The quality component has largely been missing from the various Republican proposals. Rather than provide specific guidelines or requirements, like the ACA’s essential benefits package, the Republican idea seems to be to allow the market to define the range of options. In this model, each individual would be free to choose the package that works best for their particular needs. While this is a noble concept, it is somewhat concerning in practice: unlike most other consumer goods, health insurance is often mystifying to the general public, making it challenging for most people to even understand the benefits, let alone be confident in a purchase decision. In reality, it isn’t hard to imagine most Americans, especially those with low- and middle-incomes, buying a cheap, barebones plan that will only really help the healthiest, claim-free people. Out of the three pillars, quality seems to be the least thought-out for the new Administration.

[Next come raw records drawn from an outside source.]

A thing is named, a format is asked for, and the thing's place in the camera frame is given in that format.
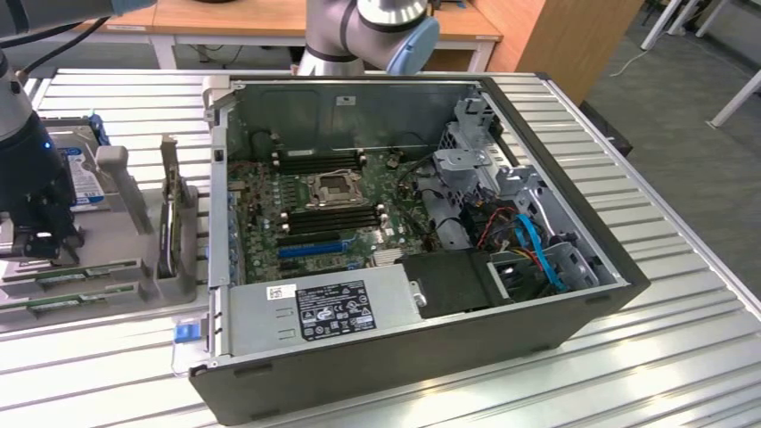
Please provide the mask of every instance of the green circuit board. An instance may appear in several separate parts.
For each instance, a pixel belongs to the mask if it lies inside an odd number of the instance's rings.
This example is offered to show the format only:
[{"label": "green circuit board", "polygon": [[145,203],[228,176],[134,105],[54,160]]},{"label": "green circuit board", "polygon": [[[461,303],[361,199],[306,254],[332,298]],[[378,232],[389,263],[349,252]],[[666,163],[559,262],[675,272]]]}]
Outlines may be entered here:
[{"label": "green circuit board", "polygon": [[381,203],[388,219],[381,226],[337,231],[344,243],[342,252],[288,259],[278,258],[277,240],[289,235],[281,229],[286,222],[281,213],[314,209],[306,208],[313,201],[309,181],[314,175],[282,175],[265,163],[229,164],[228,191],[236,207],[248,284],[368,268],[373,266],[376,251],[400,249],[409,255],[424,252],[424,247],[438,246],[434,234],[413,233],[409,217],[400,212],[400,209],[405,210],[417,224],[428,227],[425,206],[412,197],[413,192],[396,194],[398,177],[414,162],[401,162],[398,168],[390,169],[386,162],[392,155],[388,152],[366,153],[365,156],[362,170],[352,176],[361,191],[361,205]]}]

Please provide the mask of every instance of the cable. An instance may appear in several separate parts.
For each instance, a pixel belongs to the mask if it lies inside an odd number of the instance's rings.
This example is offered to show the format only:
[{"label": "cable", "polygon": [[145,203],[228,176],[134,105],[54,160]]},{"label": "cable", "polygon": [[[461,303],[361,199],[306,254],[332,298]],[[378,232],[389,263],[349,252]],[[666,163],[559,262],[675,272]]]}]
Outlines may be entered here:
[{"label": "cable", "polygon": [[486,235],[489,233],[490,224],[493,223],[494,219],[497,218],[497,214],[500,214],[504,211],[514,212],[514,209],[510,207],[501,207],[497,210],[494,210],[494,212],[490,214],[489,221],[486,222],[486,227],[484,228],[482,234],[480,234],[480,239],[478,239],[478,243],[476,244],[476,248],[480,248],[482,246],[484,240],[486,239]]},{"label": "cable", "polygon": [[40,65],[42,65],[45,62],[48,62],[50,59],[53,59],[56,56],[58,56],[60,54],[62,54],[64,52],[66,52],[69,49],[72,49],[74,46],[77,46],[80,44],[80,42],[89,37],[90,34],[93,34],[97,29],[100,29],[105,22],[108,21],[110,17],[106,16],[105,18],[101,18],[100,20],[97,20],[93,24],[93,26],[90,28],[88,28],[85,31],[82,31],[82,33],[74,37],[69,42],[66,42],[62,46],[60,46],[57,49],[53,49],[46,55],[44,55],[41,58],[38,58],[34,62],[32,62],[26,67],[24,67],[24,69],[21,70],[21,74],[24,75],[29,75],[29,73],[32,71],[34,71],[37,69],[37,67]]},{"label": "cable", "polygon": [[[538,259],[538,262],[541,263],[542,267],[545,268],[546,279],[555,286],[557,290],[559,292],[563,292],[567,288],[562,284],[562,282],[559,281],[559,278],[557,277],[557,274],[555,274],[555,270],[551,268],[549,261],[546,261],[545,252],[542,250],[541,239],[539,239],[538,235],[535,234],[534,224],[531,223],[531,220],[529,219],[529,217],[526,217],[524,214],[518,214],[516,217],[520,220],[520,222],[522,223],[525,230],[529,234],[529,237],[531,238],[531,245],[534,246],[535,258]],[[517,233],[518,241],[521,241],[521,243],[522,243],[524,238],[522,238],[521,229],[517,229],[517,232],[518,232]]]},{"label": "cable", "polygon": [[[666,34],[666,32],[663,31],[661,34],[657,35],[655,40],[653,41],[653,45],[655,44],[657,40]],[[634,58],[631,58],[629,61],[626,61],[626,64],[623,64],[623,66],[621,67],[621,69],[614,72],[613,74],[609,74],[607,77],[609,78],[617,78],[618,76],[621,76],[623,74],[623,72],[626,71],[626,69],[629,68],[629,66],[631,65],[631,62],[637,61],[639,58],[642,58],[645,55],[647,55],[647,53],[654,49],[655,47],[653,46],[650,49],[647,49],[646,51],[643,51],[642,53],[639,53]]]},{"label": "cable", "polygon": [[236,52],[236,56],[233,57],[233,59],[229,62],[220,62],[216,58],[212,58],[209,55],[206,55],[205,53],[202,53],[198,48],[196,48],[193,45],[188,45],[190,47],[190,49],[193,49],[200,55],[205,56],[208,58],[208,60],[210,62],[213,62],[216,65],[218,65],[222,70],[226,69],[228,66],[233,65],[237,61],[237,57],[240,56],[240,53],[242,52],[242,45],[240,45],[237,47],[237,52]]},{"label": "cable", "polygon": [[32,43],[32,42],[38,42],[40,40],[42,40],[48,37],[53,37],[53,36],[57,36],[60,33],[65,33],[66,31],[69,31],[70,29],[74,29],[80,25],[82,25],[82,23],[76,22],[73,24],[61,25],[60,27],[56,27],[54,29],[46,29],[45,31],[40,31],[36,34],[29,34],[28,36],[14,38],[13,40],[6,40],[5,42],[0,42],[0,49],[6,49],[8,47],[21,46],[21,45],[25,45],[25,44]]},{"label": "cable", "polygon": [[216,52],[218,51],[222,47],[225,47],[225,45],[220,45],[217,47],[209,47],[208,45],[197,45],[197,46],[204,46],[206,51],[212,51]]},{"label": "cable", "polygon": [[545,268],[542,267],[542,264],[538,262],[535,255],[529,250],[524,248],[513,248],[510,251],[530,259],[534,262],[535,266],[538,267],[539,272],[545,271]]},{"label": "cable", "polygon": [[549,225],[549,217],[546,216],[546,213],[545,213],[545,207],[542,206],[542,203],[538,201],[538,194],[537,194],[537,192],[535,192],[535,189],[534,189],[534,190],[529,190],[529,191],[528,191],[528,194],[531,195],[531,199],[533,199],[534,202],[535,202],[535,207],[538,208],[538,212],[541,213],[542,218],[545,218],[546,231],[549,232],[549,234],[550,234],[551,236],[554,236],[554,235],[555,235],[555,232],[554,232],[554,230],[551,230],[551,226]]},{"label": "cable", "polygon": [[416,169],[418,169],[422,164],[430,160],[430,158],[433,157],[433,152],[428,153],[414,164],[413,166],[406,169],[402,174],[400,175],[398,179],[396,180],[396,186],[393,188],[393,203],[396,205],[396,209],[400,211],[400,213],[402,214],[404,218],[406,219],[406,221],[410,224],[410,227],[414,229],[414,234],[418,236],[428,236],[430,235],[433,232],[426,232],[424,227],[420,225],[420,222],[414,219],[413,215],[404,209],[401,201],[400,201],[400,197],[398,197],[398,192],[400,192],[400,186],[402,185],[402,181],[406,178],[406,176],[409,176],[413,171]]},{"label": "cable", "polygon": [[[705,11],[706,11],[706,10],[703,9],[702,11],[697,12],[694,15],[691,15],[690,18],[687,18],[687,19],[685,20],[685,22],[691,21],[691,20],[694,20],[695,18],[698,18],[698,17],[702,15],[702,13],[703,13]],[[631,58],[631,59],[626,62],[626,64],[623,64],[623,66],[621,67],[621,69],[619,69],[617,72],[614,72],[613,74],[609,74],[609,75],[607,75],[609,78],[617,78],[618,76],[621,76],[621,75],[623,74],[623,72],[626,71],[626,69],[627,69],[629,66],[631,65],[631,62],[634,62],[634,61],[637,61],[639,58],[642,58],[642,57],[646,55],[646,53],[650,52],[650,51],[655,48],[655,42],[657,42],[657,40],[658,40],[666,33],[667,33],[667,32],[663,31],[661,34],[657,35],[655,40],[653,40],[653,47],[651,47],[650,49],[647,49],[646,51],[643,51],[642,53],[639,53],[634,58]]]}]

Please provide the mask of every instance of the wooden desk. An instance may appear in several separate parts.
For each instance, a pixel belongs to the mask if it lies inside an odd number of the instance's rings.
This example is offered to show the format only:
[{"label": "wooden desk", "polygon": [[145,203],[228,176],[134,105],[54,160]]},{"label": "wooden desk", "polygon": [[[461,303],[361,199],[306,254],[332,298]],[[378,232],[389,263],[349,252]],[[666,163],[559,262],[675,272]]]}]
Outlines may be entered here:
[{"label": "wooden desk", "polygon": [[[304,46],[308,0],[237,0],[205,4],[160,0],[153,19],[153,45],[162,69],[176,69],[174,45]],[[473,51],[469,71],[485,71],[496,42],[502,39],[478,10],[445,4],[437,49]]]}]

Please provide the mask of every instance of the gray carpet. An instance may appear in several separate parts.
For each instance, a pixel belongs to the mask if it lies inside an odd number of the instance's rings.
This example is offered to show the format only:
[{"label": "gray carpet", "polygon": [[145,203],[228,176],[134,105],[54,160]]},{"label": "gray carpet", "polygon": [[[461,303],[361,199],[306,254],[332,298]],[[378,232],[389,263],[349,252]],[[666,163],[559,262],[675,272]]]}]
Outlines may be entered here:
[{"label": "gray carpet", "polygon": [[629,161],[650,185],[761,296],[761,98],[751,97],[721,129],[705,123],[757,70],[706,41],[663,35],[625,73],[609,77],[642,52],[646,31],[634,20],[587,102],[629,139]]}]

Most of the Republican ideas do attempt to address the affordability pillar, however. The first plank is to allow health insurance to be sold across state lines. Here the hope is to create a more robust and competitive market. While allowing health insurance to be sold across state lines will likely lead to more insurer consolidation, it’s unclear if this policy change will ultimately lead to lower premiums.
Secondly, in lieu of the ACA’s subsidies, Republicans have proposed a refundable tax credit based on age that would be given to each person buying insurance (initial tax credit proposals have mostly been less generous than the ACA subsidies, however). This tax credit and the expanded use of Health Savings Accounts (HSAs) (that is, individual accounts that can use pre-tax dollars to pay for healthcare expenses) are the commonly cited components of the Republicans’ affordability plan. However, this approach only works if people are willing and able to fund their HSAs and if customers can exert their purchasing power. Given that most low- and middle-income Americans are cash strapped and rarely fund their retirement accounts, it seems unlikely that they will suddenly fund HSAs.
While the Republicans have a core set of ideas to combine with their fervor to end the ACA, it is hard to see how these ideas can form a comprehensive healthcare policy that will be equal to or better than the ACA. Therefore, it is in everyone’s interests for the Republicans to foster a robust discussion and not rush through a hasty repeal.